What you have to do
Within the listing below, please copy exactly the lines between the line holding "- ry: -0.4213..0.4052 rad" and the line holding "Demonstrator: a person", inclusive.

Recorded information
◇ ◇ ◇
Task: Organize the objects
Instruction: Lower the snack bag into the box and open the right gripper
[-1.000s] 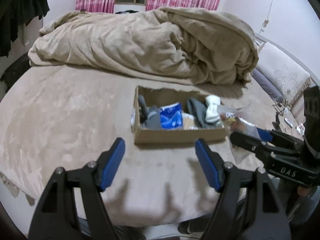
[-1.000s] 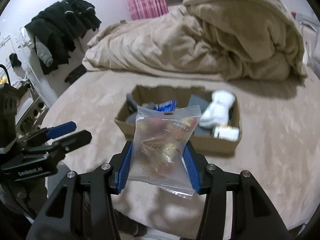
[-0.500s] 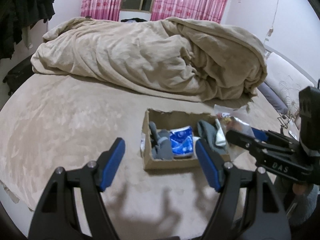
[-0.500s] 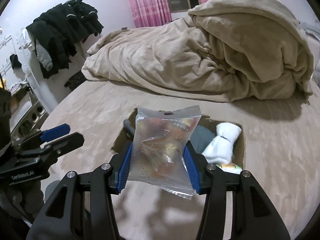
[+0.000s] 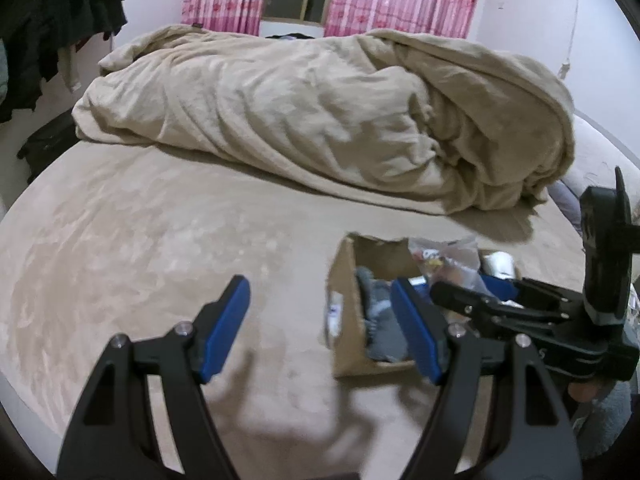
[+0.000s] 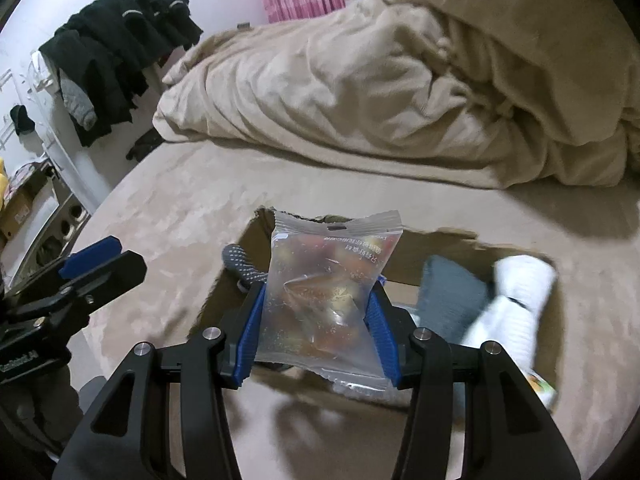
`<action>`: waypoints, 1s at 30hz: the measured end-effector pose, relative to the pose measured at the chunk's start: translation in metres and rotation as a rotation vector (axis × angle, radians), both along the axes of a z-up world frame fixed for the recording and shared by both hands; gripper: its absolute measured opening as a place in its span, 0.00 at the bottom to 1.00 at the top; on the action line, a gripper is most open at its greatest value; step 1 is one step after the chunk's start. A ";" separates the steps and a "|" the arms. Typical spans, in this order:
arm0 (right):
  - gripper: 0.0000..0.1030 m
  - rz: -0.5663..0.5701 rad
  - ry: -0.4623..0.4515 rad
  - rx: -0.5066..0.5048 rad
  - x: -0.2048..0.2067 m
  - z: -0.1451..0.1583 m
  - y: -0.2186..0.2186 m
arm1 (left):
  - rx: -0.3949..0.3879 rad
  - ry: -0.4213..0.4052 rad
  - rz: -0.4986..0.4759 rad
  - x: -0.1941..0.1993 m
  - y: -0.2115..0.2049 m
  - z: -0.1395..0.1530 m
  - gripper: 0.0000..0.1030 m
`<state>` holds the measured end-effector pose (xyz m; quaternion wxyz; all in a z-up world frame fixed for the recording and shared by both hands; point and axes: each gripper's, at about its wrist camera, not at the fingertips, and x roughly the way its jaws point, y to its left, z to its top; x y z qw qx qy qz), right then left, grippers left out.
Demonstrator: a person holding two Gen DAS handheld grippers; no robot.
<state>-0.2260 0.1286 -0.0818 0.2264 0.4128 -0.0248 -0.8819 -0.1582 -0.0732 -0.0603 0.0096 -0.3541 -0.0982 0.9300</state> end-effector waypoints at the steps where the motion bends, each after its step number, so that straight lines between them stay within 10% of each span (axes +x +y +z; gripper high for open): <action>1: 0.51 0.003 -0.005 0.003 -0.003 -0.003 -0.002 | 0.001 -0.005 0.006 -0.002 -0.004 -0.004 0.72; 13: 0.52 0.010 -0.054 0.040 -0.023 -0.040 -0.025 | 0.032 -0.076 0.051 -0.010 -0.033 -0.040 0.72; 30: 0.69 -0.046 0.025 0.029 0.017 0.003 -0.005 | 0.053 -0.034 0.010 0.031 -0.014 -0.008 0.72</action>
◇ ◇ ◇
Problem solution
  - ry: -0.4213..0.4052 rad
  - rz: -0.4986..0.4759 rad
  - x: -0.1941..0.1993 m
  - y: -0.2115..0.2049 m
  - z: -0.1395..0.1530 m
  - gripper: 0.0000..0.1030 m
`<state>` holds the measured end-effector pose (xyz m; quaternion wxyz; all in a z-up world frame fixed for the recording and shared by both hands; point and axes: each gripper's, at about its wrist camera, not at the fingertips, and x roughly the way its jaws point, y to its left, z to its top; x y z qw qx qy qz), right then left, grippers left out.
Demonstrator: a person holding two Gen DAS handheld grippers; no robot.

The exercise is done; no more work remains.